IJ Kay is, like her novel, something of an enigma, choosing to live and write on a canal boat navigating the waterways of England. The narrative of her surprising and exhilarating debut novel certainly does not flow in a stately fashion like one of the author’s beloved English waterways. Indeed reading it was more akin to a ramble through Hampton Court maze; the first-person narrative bounding back and forth through the present and past life of our variously (six at my count) named heroine. This is not an easy book to read. Ultimately, however, piecing the story together from the various alleys down which we have been led by Kay’s beguiling and poetic prose, we realise as we finish that we have read the searing, troubling, and uplifting story of Catherine, a survivor.
An initially harrowing tale is here: a disturbed and disturbing childhood; adolescence and young adulthood blighted by mental illness, neglect, violence, institutionalisation, and imprisonment. With the protagonist seemingly victim and transgressor at various stages of the action, some passages are genuinely shocking. A cast of colourful, well-drawn characters — many seedy and unpleasant, a few sympathetic and positively influential — populate this novel’s world, helpfully arrayed in a cast list near the title page. In fact, the author hints at the comedy and tragedy of this disordered and chaotic life by explicitly structuring her novel as a theatrical production, complete with overture, acts, and finale. The language of the first person narrative is extremely inventive, the narrator’s childish mode of expression subsequently developing into knowing adult slang. I say that the novel is something of an enigma, in that sorting a frequently brutal reality from flights of exquisite fantasy can be confusing, not least during the heroine’s period as an escapee from social work care, and during her triumphant African adventure, for which the novel is titled. I guess Kay has employed this device to skilfully capture Catherine’s unquiet mind as she battles to survive.

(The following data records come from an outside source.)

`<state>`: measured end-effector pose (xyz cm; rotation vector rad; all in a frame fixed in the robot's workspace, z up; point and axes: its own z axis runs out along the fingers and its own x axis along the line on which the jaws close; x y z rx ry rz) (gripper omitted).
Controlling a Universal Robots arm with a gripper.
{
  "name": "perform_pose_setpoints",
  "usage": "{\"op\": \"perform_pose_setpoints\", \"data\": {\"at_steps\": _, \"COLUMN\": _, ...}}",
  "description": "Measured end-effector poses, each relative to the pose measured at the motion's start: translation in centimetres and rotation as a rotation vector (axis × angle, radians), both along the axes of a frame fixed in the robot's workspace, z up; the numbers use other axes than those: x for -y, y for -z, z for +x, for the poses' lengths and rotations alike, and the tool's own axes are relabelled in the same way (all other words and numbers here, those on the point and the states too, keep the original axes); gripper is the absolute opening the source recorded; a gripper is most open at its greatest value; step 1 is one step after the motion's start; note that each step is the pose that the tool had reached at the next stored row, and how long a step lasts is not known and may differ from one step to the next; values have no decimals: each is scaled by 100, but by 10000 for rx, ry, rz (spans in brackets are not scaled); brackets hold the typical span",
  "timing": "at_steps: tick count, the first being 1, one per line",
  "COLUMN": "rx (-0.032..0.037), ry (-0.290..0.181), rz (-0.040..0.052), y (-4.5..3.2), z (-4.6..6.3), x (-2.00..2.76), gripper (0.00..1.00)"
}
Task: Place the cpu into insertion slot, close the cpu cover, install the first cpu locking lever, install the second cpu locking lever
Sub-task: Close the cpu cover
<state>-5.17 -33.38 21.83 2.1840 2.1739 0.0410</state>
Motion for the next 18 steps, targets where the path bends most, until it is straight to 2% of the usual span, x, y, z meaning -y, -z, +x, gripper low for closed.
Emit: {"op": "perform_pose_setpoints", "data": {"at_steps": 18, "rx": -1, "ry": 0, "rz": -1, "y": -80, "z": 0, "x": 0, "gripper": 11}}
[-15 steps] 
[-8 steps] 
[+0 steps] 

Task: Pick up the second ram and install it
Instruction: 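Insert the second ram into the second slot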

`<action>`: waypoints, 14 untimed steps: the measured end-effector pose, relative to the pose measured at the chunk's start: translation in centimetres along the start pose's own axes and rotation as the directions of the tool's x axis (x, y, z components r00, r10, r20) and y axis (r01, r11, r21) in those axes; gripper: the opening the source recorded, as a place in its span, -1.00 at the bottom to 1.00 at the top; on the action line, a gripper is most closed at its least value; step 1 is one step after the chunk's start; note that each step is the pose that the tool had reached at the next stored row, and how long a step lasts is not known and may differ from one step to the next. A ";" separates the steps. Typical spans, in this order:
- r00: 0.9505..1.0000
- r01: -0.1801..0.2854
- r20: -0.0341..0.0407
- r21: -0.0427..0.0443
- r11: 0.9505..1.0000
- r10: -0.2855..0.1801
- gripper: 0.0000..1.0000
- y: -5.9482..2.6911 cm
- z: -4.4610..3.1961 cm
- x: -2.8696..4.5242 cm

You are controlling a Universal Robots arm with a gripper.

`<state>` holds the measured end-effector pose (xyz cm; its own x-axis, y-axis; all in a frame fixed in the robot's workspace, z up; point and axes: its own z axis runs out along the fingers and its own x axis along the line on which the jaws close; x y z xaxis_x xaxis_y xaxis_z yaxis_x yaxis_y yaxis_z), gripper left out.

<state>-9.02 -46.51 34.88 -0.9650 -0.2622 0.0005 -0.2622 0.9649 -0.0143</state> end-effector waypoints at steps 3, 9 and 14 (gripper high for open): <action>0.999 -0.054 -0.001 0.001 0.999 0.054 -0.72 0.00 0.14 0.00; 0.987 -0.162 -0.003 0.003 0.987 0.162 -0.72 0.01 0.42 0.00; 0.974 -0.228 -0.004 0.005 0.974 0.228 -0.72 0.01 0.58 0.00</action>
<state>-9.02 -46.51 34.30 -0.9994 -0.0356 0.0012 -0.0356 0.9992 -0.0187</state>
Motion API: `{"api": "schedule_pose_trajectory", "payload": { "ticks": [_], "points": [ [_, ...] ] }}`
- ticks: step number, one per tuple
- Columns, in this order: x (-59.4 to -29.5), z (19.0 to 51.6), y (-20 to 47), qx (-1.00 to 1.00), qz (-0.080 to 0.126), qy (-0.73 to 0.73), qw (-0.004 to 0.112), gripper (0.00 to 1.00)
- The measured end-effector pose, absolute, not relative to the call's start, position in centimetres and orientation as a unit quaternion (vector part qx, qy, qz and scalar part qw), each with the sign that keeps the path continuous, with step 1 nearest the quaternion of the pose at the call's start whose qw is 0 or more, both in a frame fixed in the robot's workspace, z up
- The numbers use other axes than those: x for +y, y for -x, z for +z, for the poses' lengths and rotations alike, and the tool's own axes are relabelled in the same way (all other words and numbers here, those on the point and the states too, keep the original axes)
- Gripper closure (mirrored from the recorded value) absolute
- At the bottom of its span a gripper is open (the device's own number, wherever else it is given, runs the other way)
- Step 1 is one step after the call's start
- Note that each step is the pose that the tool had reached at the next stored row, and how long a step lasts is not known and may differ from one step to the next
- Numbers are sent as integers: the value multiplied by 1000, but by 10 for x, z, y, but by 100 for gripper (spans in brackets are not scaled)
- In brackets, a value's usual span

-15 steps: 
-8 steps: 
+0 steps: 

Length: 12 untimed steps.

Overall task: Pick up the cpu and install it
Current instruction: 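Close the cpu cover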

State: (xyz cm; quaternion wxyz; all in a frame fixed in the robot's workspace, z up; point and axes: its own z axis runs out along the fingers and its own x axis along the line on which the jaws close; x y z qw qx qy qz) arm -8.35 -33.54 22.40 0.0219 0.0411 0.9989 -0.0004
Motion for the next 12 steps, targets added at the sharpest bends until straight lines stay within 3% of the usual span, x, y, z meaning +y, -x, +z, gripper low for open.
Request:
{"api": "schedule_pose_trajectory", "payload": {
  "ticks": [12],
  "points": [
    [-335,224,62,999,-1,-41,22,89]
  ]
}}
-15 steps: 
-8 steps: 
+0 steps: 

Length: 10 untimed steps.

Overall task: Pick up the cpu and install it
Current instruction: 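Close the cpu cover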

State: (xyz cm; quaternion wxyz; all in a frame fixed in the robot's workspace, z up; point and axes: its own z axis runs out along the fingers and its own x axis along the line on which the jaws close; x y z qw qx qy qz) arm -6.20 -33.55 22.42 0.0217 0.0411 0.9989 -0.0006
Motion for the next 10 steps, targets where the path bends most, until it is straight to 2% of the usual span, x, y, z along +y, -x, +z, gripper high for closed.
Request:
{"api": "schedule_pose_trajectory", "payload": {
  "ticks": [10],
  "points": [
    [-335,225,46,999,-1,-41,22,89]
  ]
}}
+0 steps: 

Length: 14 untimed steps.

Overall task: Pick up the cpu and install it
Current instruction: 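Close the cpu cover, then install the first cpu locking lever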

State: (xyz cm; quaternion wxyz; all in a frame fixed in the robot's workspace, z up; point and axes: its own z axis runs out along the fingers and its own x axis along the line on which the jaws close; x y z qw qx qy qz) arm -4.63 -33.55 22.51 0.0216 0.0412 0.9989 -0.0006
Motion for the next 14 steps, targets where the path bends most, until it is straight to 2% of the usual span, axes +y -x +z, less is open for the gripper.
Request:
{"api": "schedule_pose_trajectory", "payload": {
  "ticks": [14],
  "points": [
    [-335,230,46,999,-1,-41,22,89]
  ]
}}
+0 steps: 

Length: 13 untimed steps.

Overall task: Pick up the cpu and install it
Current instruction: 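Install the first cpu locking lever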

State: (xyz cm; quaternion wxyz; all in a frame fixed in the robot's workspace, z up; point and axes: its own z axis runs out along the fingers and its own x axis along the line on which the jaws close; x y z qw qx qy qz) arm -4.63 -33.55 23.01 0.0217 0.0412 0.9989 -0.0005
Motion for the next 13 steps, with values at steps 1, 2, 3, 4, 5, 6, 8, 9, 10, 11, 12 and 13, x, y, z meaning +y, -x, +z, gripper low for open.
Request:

As we start, Catherine (the first of her six names during the novel) has been newly released from prison having served a sentence for the shooting of Eton Boy. This is an act whose exposition, complication, and climax are never explicitly narrated and which remains, therefore, tantalisingly obscure as we lay this book aside. As she contemplates her grimy flat and truly dreadful job in the biscuit factory and reflects on her life up to this point, her disordered reminiscences reveal the various characters and influences that have acted together to bring her here. We learn of a deeply troubled childhood, frequently missing school to be with a chaotic, self-obsessed, and theatrically irresponsible Mother, while occasionally witnessing the violent visitations of her brutish semi-present father, Bryce. Early on, there is loss when well-loved half brother Pip moves to Wales. This leads to her touchingly misguided efforts at mothering baby Grady. Now 27, he wishes no contact with his sister. A kindly grandad enthuses her fertile young mind with presents of books and encouragement to fantasise about adventures as a Masai warrior, one of only a few positive influences on her life. A period of childhood institutionalisation follows with an apparent escape, whether partly figurative or entirely literal is not clear, to live among the Velvit Gentlemen and other patients of a rambling psychiatric hospital.
The events leading up to Catherine’s incarceration see her, in her 20s, working in a casino in the Southwest among such deadbeats as the comical and truly dreadful Welsh Slapper and Heath ‘the Joker’, but finding love with Pete ‘the Oak Tree’ Eden. A chain of events set in motion by the proximity of these ill-chosen acquaintances leads to Catherine’s substantial prison sentence, but she never quite tells us why. On release, a successful compensation claim and the subletting of her flat to the kindly Danny Fish allow her to act on her childhood fantasies and depart on a brief African Odyssey. This is excitingly described: Uganda, for example, and a beautiful dawn in the Mountains of the Moon, meeting Robertson, a free and offbeat character. Subsequent journeying leads to a violent contretemps with a richly deserving errant driver at the Tanzania/ Malawi border, and then a visit to her erstwhile shooting victim in South Africa. Returned home, the novel finishes with her bounding through a Portsmouth-bound train in search of her old coat, a symbol of her better self.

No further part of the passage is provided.